RONC-20. RECURRENT HIGH-GRADE ASTROBLASTOMA TREATED WITH STEREOTACTIC RADIOTHERAPY

INTRODUCTION: Astroblastoma is a rare, mostly supratentorial glial tumor, occurring predominantly in children and young adults. However, treatment strategies have not yet been established for this rare disease. CASE PRESENTATION: A 6-year-old male presented with headache and nausea. CT and MR imaging revealed a left frontal mass lesion with slight edema and macrocalcifications. Gross tumor resection was performed. Histological examination found neoplastic cells with astroblastic characteristics, and a striking perivascular array of pseudorosettes. The final diagnosis was high-grade astroblastoma. MR imaging 13 months after surgery suggested local recurrence and enlargement was found 3 months later. Stereotactic radiotherapy (SRT) was performed.
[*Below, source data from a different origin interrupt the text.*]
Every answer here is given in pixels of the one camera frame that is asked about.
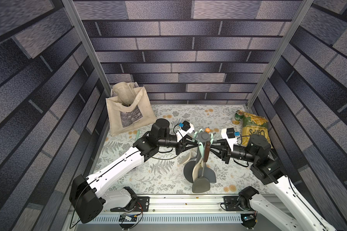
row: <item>utensil handle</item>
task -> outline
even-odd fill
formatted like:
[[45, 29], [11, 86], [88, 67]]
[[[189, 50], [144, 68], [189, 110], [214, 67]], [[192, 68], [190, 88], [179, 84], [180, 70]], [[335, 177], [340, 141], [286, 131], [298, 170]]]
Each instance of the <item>utensil handle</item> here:
[[200, 151], [200, 155], [202, 156], [202, 158], [204, 158], [204, 146], [202, 142], [198, 142], [198, 148]]
[[210, 141], [207, 141], [206, 142], [206, 145], [204, 147], [204, 158], [203, 158], [203, 161], [204, 162], [207, 162], [208, 160], [208, 156], [209, 156], [209, 151], [211, 149], [211, 142]]
[[202, 175], [200, 177], [203, 177], [203, 174], [204, 174], [204, 168], [206, 167], [206, 163], [202, 163], [203, 166], [202, 166]]

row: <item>floral tablecloth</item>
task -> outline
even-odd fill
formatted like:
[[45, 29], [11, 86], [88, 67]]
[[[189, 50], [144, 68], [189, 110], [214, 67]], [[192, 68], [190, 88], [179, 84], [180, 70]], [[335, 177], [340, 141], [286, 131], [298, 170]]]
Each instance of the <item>floral tablecloth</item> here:
[[[244, 110], [242, 105], [152, 105], [157, 118], [165, 118], [172, 128], [184, 120], [194, 125], [196, 131], [209, 127], [211, 132], [216, 132], [214, 140], [221, 139], [221, 129], [234, 127], [241, 131], [240, 125], [234, 125], [231, 118], [237, 110]], [[152, 125], [140, 128], [141, 137], [151, 129]], [[106, 137], [94, 172], [106, 167], [125, 153], [135, 141], [137, 130]], [[179, 164], [187, 154], [181, 153], [172, 160], [149, 159], [142, 165], [132, 169], [109, 190], [119, 190], [129, 186], [138, 194], [192, 194], [192, 183], [188, 182], [183, 174], [184, 165]], [[175, 150], [170, 153], [158, 153], [154, 157], [168, 159], [175, 155]], [[252, 186], [260, 193], [271, 193], [251, 172], [249, 168], [241, 167], [230, 161], [225, 164], [215, 155], [210, 155], [207, 166], [216, 173], [217, 182], [211, 183], [211, 189], [205, 194], [236, 194], [247, 186]]]

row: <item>black cable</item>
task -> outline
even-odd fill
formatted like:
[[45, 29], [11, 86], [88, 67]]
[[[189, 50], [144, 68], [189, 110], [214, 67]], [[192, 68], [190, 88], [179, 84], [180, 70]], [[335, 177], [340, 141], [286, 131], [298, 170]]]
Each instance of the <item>black cable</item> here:
[[143, 214], [143, 206], [141, 206], [141, 204], [140, 204], [139, 202], [137, 202], [137, 204], [139, 204], [139, 205], [140, 205], [140, 208], [141, 208], [141, 212], [140, 212], [140, 214], [139, 214], [139, 215], [141, 215], [141, 219], [138, 220], [138, 222], [135, 223], [135, 224], [134, 224], [133, 226], [131, 226], [130, 228], [124, 228], [124, 227], [122, 227], [122, 224], [123, 224], [123, 222], [124, 222], [124, 220], [122, 220], [122, 221], [121, 221], [121, 224], [118, 223], [118, 224], [120, 225], [120, 227], [122, 228], [122, 230], [129, 230], [129, 229], [134, 228], [134, 227], [137, 226], [137, 225], [139, 224], [139, 222], [143, 219], [143, 216], [144, 216], [144, 214]]
[[308, 210], [320, 222], [320, 224], [324, 227], [324, 229], [326, 229], [325, 225], [323, 223], [321, 223], [320, 219], [318, 219], [318, 217], [311, 211], [311, 209], [305, 204], [305, 202], [302, 201], [302, 199], [296, 194], [296, 192], [294, 191], [293, 187], [291, 186], [291, 180], [290, 180], [289, 176], [287, 176], [287, 178], [288, 178], [289, 186], [291, 187], [291, 190], [293, 191], [294, 195], [306, 206], [306, 208], [308, 208]]
[[175, 134], [176, 134], [176, 132], [177, 132], [177, 131], [175, 132], [175, 127], [176, 127], [176, 126], [178, 126], [179, 124], [180, 124], [180, 122], [179, 122], [179, 123], [177, 123], [177, 124], [176, 124], [176, 125], [173, 127], [173, 129], [172, 129], [173, 133], [175, 133]]
[[169, 153], [169, 152], [172, 152], [172, 150], [173, 150], [174, 148], [171, 148], [171, 150], [169, 150], [169, 151], [158, 151], [159, 153]]
[[[133, 154], [135, 154], [135, 153], [137, 153], [137, 152], [139, 152], [139, 150], [136, 151], [136, 152], [134, 152], [134, 153], [132, 153], [132, 154], [130, 154], [130, 155], [128, 155], [126, 158], [129, 158], [130, 156], [132, 156]], [[112, 166], [110, 169], [108, 169], [105, 173], [107, 173], [109, 170], [113, 169], [117, 164], [113, 165], [113, 166]], [[75, 227], [76, 224], [78, 224], [78, 223], [80, 222], [81, 219], [79, 219], [79, 220], [76, 222], [76, 224], [74, 224], [73, 226], [71, 226], [71, 225], [72, 225], [73, 217], [74, 217], [74, 215], [75, 215], [75, 211], [76, 211], [76, 207], [77, 207], [78, 200], [80, 199], [80, 197], [81, 197], [82, 193], [84, 192], [84, 190], [85, 190], [90, 184], [92, 184], [92, 183], [93, 183], [94, 181], [96, 181], [96, 180], [97, 180], [97, 178], [94, 179], [92, 182], [88, 183], [88, 184], [86, 185], [86, 187], [85, 187], [85, 188], [81, 191], [81, 193], [78, 195], [76, 204], [75, 204], [75, 206], [74, 206], [72, 218], [71, 218], [71, 223], [69, 224], [69, 229], [72, 229], [73, 227]]]
[[236, 162], [234, 158], [233, 158], [233, 160], [234, 160], [235, 163], [239, 164], [239, 165], [242, 166], [242, 167], [245, 167], [245, 168], [248, 168], [248, 167], [249, 167], [248, 161], [247, 161], [247, 166], [246, 166], [246, 165], [243, 165], [243, 164], [241, 164], [241, 163], [239, 163], [239, 162]]
[[[180, 152], [180, 153], [182, 153], [182, 152], [184, 151], [184, 148], [185, 148], [185, 146], [184, 146], [184, 137], [182, 136], [182, 134], [181, 134], [180, 131], [177, 131], [177, 132], [180, 133], [181, 138], [182, 138], [182, 150], [181, 150], [181, 152]], [[153, 159], [156, 159], [156, 160], [172, 160], [172, 159], [174, 159], [174, 158], [176, 158], [176, 157], [179, 156], [179, 155], [175, 155], [174, 157], [169, 158], [169, 159], [161, 159], [161, 158], [156, 158], [156, 157], [150, 156], [150, 155], [148, 155], [148, 154], [145, 154], [145, 155], [148, 156], [149, 158], [153, 158]]]
[[241, 145], [242, 143], [243, 143], [243, 137], [246, 137], [246, 136], [239, 136], [240, 138], [241, 138], [241, 143], [238, 143], [238, 139], [236, 139], [236, 143], [238, 144], [238, 145]]
[[[229, 208], [229, 210], [235, 208], [235, 207], [238, 206], [238, 205], [240, 205], [240, 203], [241, 203], [241, 202], [238, 201], [233, 207]], [[222, 205], [225, 205], [224, 202], [222, 202], [222, 203], [220, 204], [220, 207], [221, 207], [223, 210], [228, 211], [228, 210], [226, 210], [225, 208], [223, 208]]]
[[223, 202], [220, 204], [220, 207], [221, 207], [223, 210], [227, 211], [225, 208], [222, 207], [222, 205], [224, 205]]
[[123, 214], [134, 212], [134, 211], [135, 211], [135, 209], [136, 209], [136, 204], [135, 204], [135, 206], [133, 207], [133, 209], [132, 209], [132, 210], [127, 211], [127, 212], [124, 212]]
[[156, 160], [172, 160], [172, 159], [174, 159], [174, 158], [176, 158], [176, 157], [179, 156], [179, 155], [176, 155], [176, 156], [174, 156], [174, 157], [172, 157], [172, 158], [169, 158], [169, 159], [160, 159], [160, 158], [156, 158], [156, 157], [150, 156], [150, 155], [148, 155], [148, 154], [145, 154], [145, 155], [148, 156], [149, 158], [153, 158], [153, 159], [156, 159]]
[[78, 198], [77, 198], [77, 201], [76, 201], [74, 210], [73, 210], [72, 218], [71, 218], [71, 223], [69, 224], [69, 229], [72, 229], [73, 227], [76, 226], [76, 224], [78, 224], [78, 223], [80, 222], [81, 219], [79, 219], [79, 220], [76, 222], [76, 224], [74, 224], [73, 226], [71, 226], [71, 225], [72, 225], [73, 216], [75, 215], [77, 203], [78, 203], [78, 200], [79, 200], [80, 197], [81, 197], [81, 194], [82, 194], [82, 193], [84, 192], [84, 190], [85, 190], [91, 183], [93, 183], [94, 181], [96, 181], [96, 179], [94, 179], [92, 182], [88, 183], [88, 184], [86, 185], [86, 187], [81, 191], [80, 195], [78, 195]]

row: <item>green can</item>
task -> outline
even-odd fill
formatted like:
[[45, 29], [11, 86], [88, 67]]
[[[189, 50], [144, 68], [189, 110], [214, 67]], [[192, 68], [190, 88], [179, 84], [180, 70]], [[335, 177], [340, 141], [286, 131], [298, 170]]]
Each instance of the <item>green can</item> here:
[[237, 110], [232, 119], [233, 124], [239, 124], [244, 117], [244, 112], [242, 110]]

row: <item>gray spatula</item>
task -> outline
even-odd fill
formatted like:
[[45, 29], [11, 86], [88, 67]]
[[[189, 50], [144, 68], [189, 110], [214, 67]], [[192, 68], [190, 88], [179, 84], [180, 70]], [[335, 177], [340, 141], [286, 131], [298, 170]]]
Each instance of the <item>gray spatula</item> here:
[[[211, 146], [210, 141], [207, 141], [204, 147], [204, 158], [203, 158], [204, 163], [206, 163], [208, 160], [209, 150], [211, 148], [210, 146]], [[196, 179], [193, 183], [192, 191], [194, 193], [207, 192], [211, 188], [211, 185], [209, 184], [209, 180], [203, 176], [205, 168], [206, 168], [206, 164], [204, 164], [203, 166], [201, 177]]]
[[[198, 177], [200, 177], [200, 176], [202, 175], [202, 171], [203, 171], [203, 168], [199, 169], [199, 171], [198, 171]], [[204, 170], [203, 176], [204, 176], [205, 178], [207, 178], [207, 179], [209, 180], [210, 183], [216, 183], [216, 174], [215, 174], [215, 172], [214, 172], [212, 169], [208, 168], [207, 165], [206, 165], [206, 168], [205, 168], [205, 170]]]
[[195, 166], [195, 161], [189, 161], [184, 167], [184, 176], [187, 181], [193, 183], [193, 168]]
MR imaging after SRT showed enhanced cyst formation around the tumor bed, suggesting tumor recurrence. However, (11)C-methionine PET revealed radiation necrosis. The last follow-up MR imaging 15 months after SRT showed no further recurrence. CONCLUSION: Astroblastoma is rare, so no optimal management is known. SRT may be effective to treat recurrent astroblastomas. (11)C-methionine PET/CT is useful for the differentiation from radiation necrosis.